◆ **What this task involves**: Every line containing "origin" should be copied out. Go through the entries and find them.

Source material START

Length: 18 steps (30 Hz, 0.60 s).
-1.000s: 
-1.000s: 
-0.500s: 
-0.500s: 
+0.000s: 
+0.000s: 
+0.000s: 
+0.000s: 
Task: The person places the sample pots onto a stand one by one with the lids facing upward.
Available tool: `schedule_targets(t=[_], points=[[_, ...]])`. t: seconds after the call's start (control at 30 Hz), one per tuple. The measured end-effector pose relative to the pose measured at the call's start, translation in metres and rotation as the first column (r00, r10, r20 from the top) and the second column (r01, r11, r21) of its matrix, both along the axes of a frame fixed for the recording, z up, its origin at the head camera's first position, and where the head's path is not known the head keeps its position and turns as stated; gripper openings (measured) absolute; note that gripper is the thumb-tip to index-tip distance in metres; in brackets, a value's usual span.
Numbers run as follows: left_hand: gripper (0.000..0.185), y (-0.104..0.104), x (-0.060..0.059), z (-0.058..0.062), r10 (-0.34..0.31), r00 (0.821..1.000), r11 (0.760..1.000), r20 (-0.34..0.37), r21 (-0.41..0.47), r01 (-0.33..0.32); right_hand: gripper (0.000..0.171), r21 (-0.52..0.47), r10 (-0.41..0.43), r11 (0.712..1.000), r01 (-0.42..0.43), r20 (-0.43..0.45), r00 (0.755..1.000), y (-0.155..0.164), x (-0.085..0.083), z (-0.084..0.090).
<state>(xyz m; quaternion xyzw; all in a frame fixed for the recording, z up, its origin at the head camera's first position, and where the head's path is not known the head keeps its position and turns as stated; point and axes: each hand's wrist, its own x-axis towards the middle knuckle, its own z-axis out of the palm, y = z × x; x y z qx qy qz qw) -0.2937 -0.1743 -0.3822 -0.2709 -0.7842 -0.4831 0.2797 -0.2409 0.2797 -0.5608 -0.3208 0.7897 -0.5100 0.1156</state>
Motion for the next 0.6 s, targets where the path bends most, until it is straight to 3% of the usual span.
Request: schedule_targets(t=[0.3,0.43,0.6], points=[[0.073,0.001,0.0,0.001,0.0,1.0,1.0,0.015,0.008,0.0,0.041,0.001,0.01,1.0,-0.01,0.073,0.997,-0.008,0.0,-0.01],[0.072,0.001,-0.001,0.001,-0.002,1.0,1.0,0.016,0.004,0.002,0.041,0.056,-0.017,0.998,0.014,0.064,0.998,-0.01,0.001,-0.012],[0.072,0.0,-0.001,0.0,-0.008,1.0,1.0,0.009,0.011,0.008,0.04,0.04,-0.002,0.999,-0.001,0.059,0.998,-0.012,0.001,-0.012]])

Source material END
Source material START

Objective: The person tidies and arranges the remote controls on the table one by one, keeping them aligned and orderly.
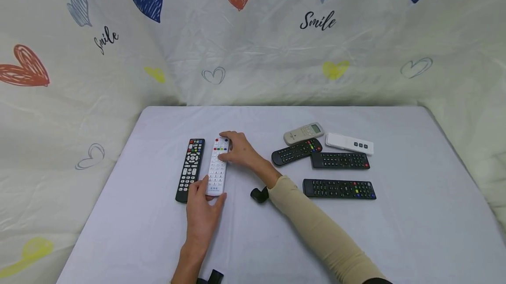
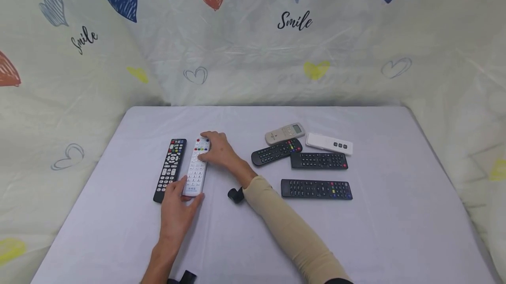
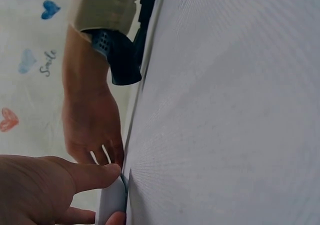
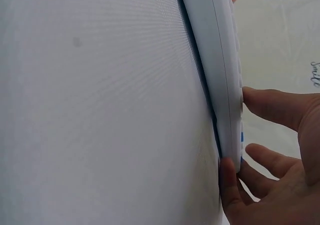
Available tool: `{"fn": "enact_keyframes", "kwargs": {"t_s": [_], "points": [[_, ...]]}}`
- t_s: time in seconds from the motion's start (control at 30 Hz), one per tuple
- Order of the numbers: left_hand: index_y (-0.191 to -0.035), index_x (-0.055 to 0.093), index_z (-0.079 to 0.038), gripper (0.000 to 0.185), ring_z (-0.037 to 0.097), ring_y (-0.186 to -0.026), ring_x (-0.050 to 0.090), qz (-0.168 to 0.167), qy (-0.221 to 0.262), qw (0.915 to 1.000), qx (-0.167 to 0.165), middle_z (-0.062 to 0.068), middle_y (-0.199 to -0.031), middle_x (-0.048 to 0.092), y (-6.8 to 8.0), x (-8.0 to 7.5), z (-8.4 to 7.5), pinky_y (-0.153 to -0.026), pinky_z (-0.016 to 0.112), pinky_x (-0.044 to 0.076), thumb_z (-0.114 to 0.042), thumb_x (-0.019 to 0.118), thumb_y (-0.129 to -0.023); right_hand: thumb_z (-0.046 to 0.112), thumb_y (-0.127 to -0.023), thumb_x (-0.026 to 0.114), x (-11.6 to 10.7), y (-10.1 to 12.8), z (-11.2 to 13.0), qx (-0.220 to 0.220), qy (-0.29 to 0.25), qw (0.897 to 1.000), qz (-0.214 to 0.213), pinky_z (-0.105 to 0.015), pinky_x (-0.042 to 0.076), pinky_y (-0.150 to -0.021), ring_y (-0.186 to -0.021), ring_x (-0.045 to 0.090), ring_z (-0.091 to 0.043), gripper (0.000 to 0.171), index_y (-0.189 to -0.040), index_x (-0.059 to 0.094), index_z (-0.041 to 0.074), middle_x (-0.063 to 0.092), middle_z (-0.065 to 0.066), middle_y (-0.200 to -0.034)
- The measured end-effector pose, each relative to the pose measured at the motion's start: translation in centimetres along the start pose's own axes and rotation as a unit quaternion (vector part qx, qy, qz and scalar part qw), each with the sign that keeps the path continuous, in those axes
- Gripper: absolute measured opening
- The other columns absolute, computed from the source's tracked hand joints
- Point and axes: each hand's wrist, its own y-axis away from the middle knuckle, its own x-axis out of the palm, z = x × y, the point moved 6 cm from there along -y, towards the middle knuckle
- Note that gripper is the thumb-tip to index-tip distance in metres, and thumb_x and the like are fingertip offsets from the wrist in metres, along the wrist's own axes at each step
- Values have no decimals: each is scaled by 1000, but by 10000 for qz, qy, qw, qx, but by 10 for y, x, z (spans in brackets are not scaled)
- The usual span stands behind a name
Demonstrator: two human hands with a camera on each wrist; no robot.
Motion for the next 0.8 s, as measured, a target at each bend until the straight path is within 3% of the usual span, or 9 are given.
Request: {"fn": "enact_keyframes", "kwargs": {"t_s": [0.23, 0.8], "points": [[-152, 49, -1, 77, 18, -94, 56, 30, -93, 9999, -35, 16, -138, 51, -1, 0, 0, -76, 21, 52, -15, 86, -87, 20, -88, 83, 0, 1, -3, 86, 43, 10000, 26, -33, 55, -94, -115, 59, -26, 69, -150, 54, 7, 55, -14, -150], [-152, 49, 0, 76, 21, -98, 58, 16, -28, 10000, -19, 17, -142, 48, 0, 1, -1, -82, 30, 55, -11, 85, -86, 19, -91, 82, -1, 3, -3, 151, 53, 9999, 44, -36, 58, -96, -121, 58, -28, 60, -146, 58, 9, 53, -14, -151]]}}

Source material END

◆ **Problem solution**:
Available tool: `schedule_targets(t=[_], points=[[_, ...]])`. t: seconds after the call's start (control at 30 Hz), one per tuple. The measured end-effector pose relative to the pose measured at the call's start, translation in metres and rotation as the first column (r00, r10, r20 from the top) and the second column (r01, r11, r21) of its matrix, both along the axes of a frame fixed for the recording, z up, its origin at the head camera's first position, and where the head's path is not known the head keeps its position and turns as stated; gripper openings (measured) absolute; note that gripper is the thumb-tip to index-tip distance in metres; in brackets, a value's usual span.
<state>(xyz m; quaternion xyzw; all in a frame fixed for the recording, z up, its origin at the head camera's first position, and where the head's path is not known the head keeps its position and turns as stated; point and axes: each hand's wrist, its own x-axis towards the middle knuckle, its own z-axis out of the palm, y = z × x; x y z qx qy qz qw) -0.2937 -0.1743 -0.3822 -0.2709 -0.7842 -0.4831 0.2797 -0.2409 0.2797 -0.5608 -0.3208 0.7897 -0.5100 0.1156</state>

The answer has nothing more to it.